Task prompt ▸ From the listing below, copy each line that contains the word "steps".
====
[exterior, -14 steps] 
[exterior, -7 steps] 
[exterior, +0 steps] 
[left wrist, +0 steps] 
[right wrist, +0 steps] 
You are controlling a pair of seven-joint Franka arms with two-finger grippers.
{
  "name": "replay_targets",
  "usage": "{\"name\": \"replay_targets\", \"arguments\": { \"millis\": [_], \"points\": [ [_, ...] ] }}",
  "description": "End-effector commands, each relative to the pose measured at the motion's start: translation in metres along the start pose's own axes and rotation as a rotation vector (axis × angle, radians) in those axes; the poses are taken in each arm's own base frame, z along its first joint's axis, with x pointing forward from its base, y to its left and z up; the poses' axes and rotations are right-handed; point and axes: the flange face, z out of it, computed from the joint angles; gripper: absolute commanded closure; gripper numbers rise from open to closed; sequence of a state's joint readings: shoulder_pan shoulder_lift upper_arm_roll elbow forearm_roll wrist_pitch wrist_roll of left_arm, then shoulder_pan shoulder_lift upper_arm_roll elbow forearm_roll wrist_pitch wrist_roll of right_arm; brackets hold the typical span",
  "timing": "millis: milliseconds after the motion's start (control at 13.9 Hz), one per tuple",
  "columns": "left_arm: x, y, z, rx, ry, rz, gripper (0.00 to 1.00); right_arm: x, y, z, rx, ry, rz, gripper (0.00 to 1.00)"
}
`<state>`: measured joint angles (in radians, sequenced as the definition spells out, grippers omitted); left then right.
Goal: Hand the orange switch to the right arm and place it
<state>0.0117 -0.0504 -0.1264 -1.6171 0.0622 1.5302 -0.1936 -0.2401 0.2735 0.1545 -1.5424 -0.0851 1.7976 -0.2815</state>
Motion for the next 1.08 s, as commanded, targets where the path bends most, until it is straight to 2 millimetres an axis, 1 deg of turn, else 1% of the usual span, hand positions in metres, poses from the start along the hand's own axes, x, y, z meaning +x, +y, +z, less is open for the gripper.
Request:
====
Finished exercise ▸
[exterior, -14 steps] 
[exterior, -7 steps] 
[exterior, +0 steps] 
[left wrist, +0 steps] 
[right wrist, +0 steps] 

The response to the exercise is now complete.